FERNANDO’s CORNER ~ Posted July 5th, 2016
I have just revisited “Hot Saturday” ( 1932 ) and I had forgot what a knockout Pre-Code it is. WOW! This film has one of Nancy Carroll’s very best performances. Each time I see one of her films, I think what a pity that Hollywood lost such an actress so early, because she really could have become, and stay, even a bigger name than she was like Claudette Colbert, another fellow actress at Paramount, which IMO shared some traits with her.
Ever since I read in-depth about this film in William K. Everson’s essential book “Love in Film” I had been after this movie, and know I have seen it twice!! This film could be named “Malevolent Small Town Gossip”. It’s all about jealousy, envy and narrow-minded prejudice. Nancy Carroll plays Ruth, THE most popular girl in town and one of the smartest as well. She’s an independent, no-nonsense, working girl with a great appeal.

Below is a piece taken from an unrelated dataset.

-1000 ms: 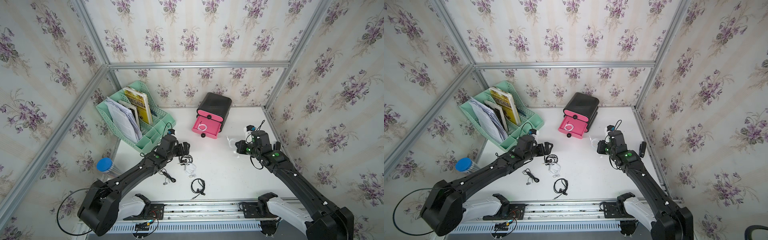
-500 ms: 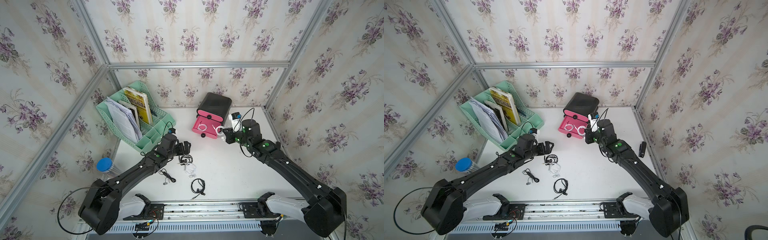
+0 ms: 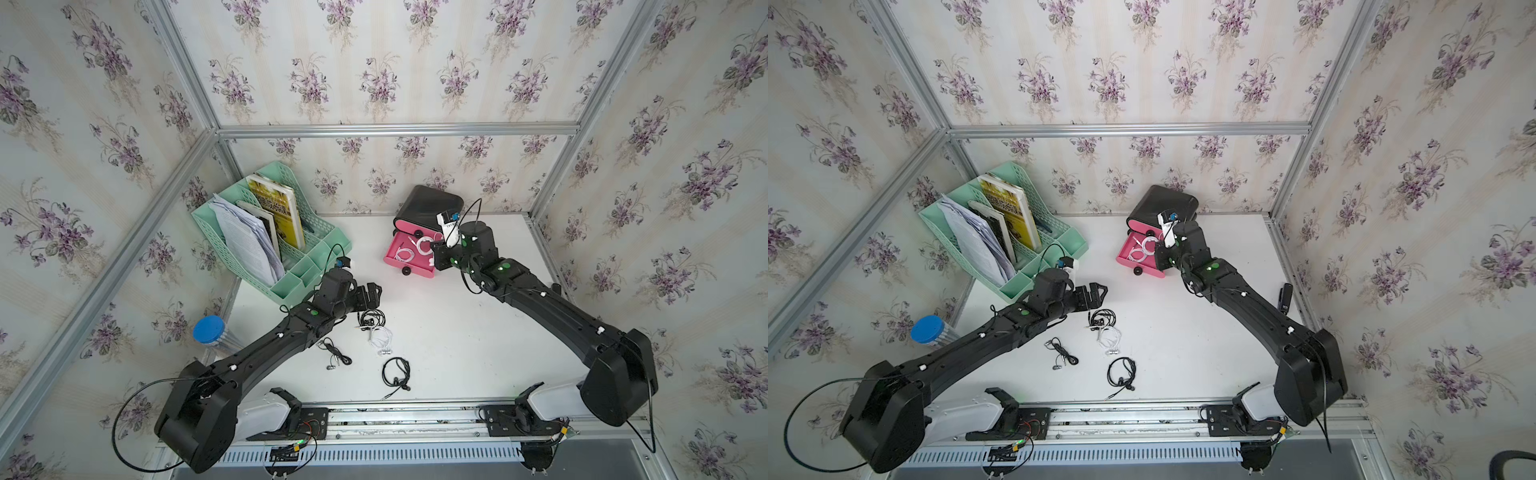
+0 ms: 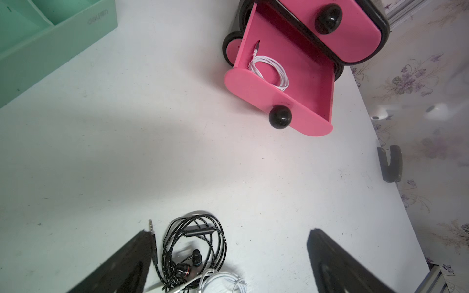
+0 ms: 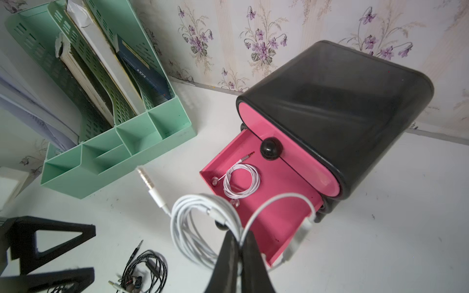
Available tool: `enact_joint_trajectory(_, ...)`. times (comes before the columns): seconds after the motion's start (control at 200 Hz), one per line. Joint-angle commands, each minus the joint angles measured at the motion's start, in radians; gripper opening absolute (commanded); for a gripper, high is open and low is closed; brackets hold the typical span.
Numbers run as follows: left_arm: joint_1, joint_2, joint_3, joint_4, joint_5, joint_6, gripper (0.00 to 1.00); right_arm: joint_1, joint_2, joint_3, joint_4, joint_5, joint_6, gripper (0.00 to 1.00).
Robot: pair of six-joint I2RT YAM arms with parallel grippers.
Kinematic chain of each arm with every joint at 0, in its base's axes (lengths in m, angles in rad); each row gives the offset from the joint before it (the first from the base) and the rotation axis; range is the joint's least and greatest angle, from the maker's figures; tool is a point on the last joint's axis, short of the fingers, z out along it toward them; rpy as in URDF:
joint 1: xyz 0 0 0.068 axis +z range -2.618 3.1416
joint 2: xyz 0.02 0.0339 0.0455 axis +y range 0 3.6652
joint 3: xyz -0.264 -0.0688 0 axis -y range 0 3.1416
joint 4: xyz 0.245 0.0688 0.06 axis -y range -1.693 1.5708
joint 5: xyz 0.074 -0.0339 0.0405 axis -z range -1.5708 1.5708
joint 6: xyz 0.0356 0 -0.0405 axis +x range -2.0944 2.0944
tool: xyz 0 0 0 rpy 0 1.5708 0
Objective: Place the wired earphones into the drawer by color
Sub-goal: Place the wired earphones in the drawer.
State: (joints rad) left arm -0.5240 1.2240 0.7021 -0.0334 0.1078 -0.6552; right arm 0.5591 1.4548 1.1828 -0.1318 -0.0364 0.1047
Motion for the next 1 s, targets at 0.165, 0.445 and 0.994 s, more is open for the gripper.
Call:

All the guys who work with her in the bank are after her, but she just wants to have fun in a sensible way and is on the level. But, events unfold in such a manner that his ardent suitor ( Edward Woods ) and jealous friend ( Lillian Bond ) ruin her reputation badmouthing her with malicious gossip.
Nancy Carroll is simply superb as Ruth, who supports her family and has to cope with her demanding mother ( Jane Darwell, very good ). Cary Grant, in one of his best early roles, is quite excellent as a notorious playboy whose company means immediate disgrace to any small town-girl. Randolph Scott plays Ruth’s childhood friend, who has always loved her; a shy, good natured, and rich handsome engineer. Edward Woods is Ruth’s jealous and immature boyfriend and Lillian Bond, is the daughter of the man who runs the bank were Ruth works, and who’s jealous of her because she attracts all the attention. Grady Sutton and Stanley Smith play other suitors.
A true Pre-Code whose conclusion is totally representative of that period and came completely unexpected ( I had forgotten most about this film, so it surprised me again and my jaw dropped; but I thought: GOOD for her; it’s their loss!! ) Excellent. Only qualm, since the lovely Lillian Bond plays a “demure” small town girl, she does not wear the provocative outfit in which she appears in some poster art from the film.